Beethoven verkaufte 1809 dem Leipziger Musikverlag Breitkopf & Härtel, dem er einige Jahre "vor allen andern den Vorzug" gab, ein Werkpaket bestehend aus dem Oratorium "Christus am Ölberg" op. 85, der Oper "Leonore" op. 72 und der Messe in C-Dur op. 86 für das Gesamthonorar von 250 Gulden C.M. Entgegen der Abmachung war ihm der Betrag jedoch vollständig in Papiergeld angewiesen worden, dessen Kurs von Tag zu Tag weiter fiel. Deshalb forderte er die Rücknahme der Banco-Zettel und Auszahlung in Silberwährung.
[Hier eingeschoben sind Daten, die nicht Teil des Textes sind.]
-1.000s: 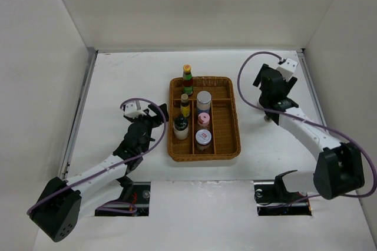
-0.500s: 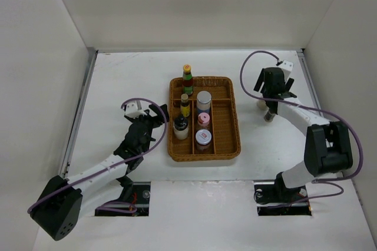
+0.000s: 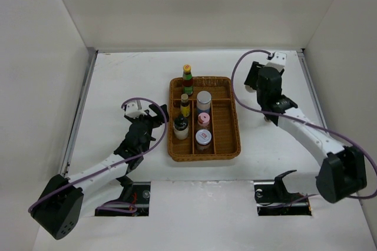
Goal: Organize the condiment bottles
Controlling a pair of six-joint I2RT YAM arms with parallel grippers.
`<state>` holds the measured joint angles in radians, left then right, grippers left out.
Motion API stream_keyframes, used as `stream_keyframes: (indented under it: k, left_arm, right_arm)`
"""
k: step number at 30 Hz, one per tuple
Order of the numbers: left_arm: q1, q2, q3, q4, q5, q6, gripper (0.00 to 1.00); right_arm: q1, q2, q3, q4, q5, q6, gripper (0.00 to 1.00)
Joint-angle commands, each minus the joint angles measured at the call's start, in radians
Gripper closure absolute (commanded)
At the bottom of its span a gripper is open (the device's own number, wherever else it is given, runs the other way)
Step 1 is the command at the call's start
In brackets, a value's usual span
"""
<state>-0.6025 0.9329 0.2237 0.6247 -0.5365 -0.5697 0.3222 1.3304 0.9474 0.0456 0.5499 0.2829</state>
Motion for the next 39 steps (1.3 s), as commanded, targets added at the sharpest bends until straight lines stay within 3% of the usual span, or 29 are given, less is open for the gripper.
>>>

Einige Monate später verlangte Beethoven für ein weiteres großes Werkpaket (opp. 74 bis 86) 250 Dukaten. Als der Verleger versuchte, ihn auf 200 Dukaten herunterzuhandeln, reagierte er mit folgenden Worten: "ich habe nicht zum Endzweck, wie sie glauben, ein Musikalischer Kunstwucherer zu werden, der nur schreibt, um reich zu werden, o bewahre, doch liebe ich ein Unabhängiges Leben, dieses kann ich nicht anders als ohne ein kleines Vermögen, und dann muß das honorar selbst dem Künstler einige Ehre, wie alles was er unternimmt hiermit umgeben seyn muß, machen, ich dörfte keinem Menschen sagen, daß mir Breitkopf und Härtl 200 # für diese Werke gegeben - sie als ein Humanerer und Weit Gebildeterer Kopf als alle andern Musikalischen Verleger dörften auch zugleich den Endzweck haben den Künstler nicht bloß nothdürftig zu bezahlen, sondern ihn vielmehr auf den weg zu leiten, daß er alles das ungestört leisten könne, was in ihm ist, und man von außen von ihm erwartet -".

Holländischer Dukat avers
Eigentumsbestätigung und Quittung für Birchall

Beethoven bot seine Werke auch gleichzeitig mehreren Verlegern für die verschiedenen europäischen Märkte an, geknüpft an die Bedingung, dass die Ausgaben gleichzeitig erscheinen mussten, damit kein Verleger Schaden erlitt. Die Märkte waren relativ klar getrennt zwischen Österreich und einem politisch kleingliedrigen Deutschland (mit Leipzig, Bonn, Berlin, Mainz) sowie Frankreich und England. An den Londoner Verleger Robert Birchall trat er die Eigentums- und Verlagsrechte des Klavierauszugs der Schlachtensinfonie "Wellingtons Sieg oder die Schlacht bei Vittoria" op. 91, des Klavierauszugs der 7. Sinfonie op. 92, des Klaviertrios op. 97 sowie der Violinsonate op. 96 für das Vereinigte Königreich und Irland gegen ein Honorar von 130 holländischen Dukaten ab. Der Wiener Verleger Steiner musste seine Ausgabe des Klavierauszugs der Schlachtensinfonie - eines der wenigen Gelegenheitswerke, die in besonderem Maße auf Publikumsakzeptanz zielten - deshalb noch etwas zurückstellen.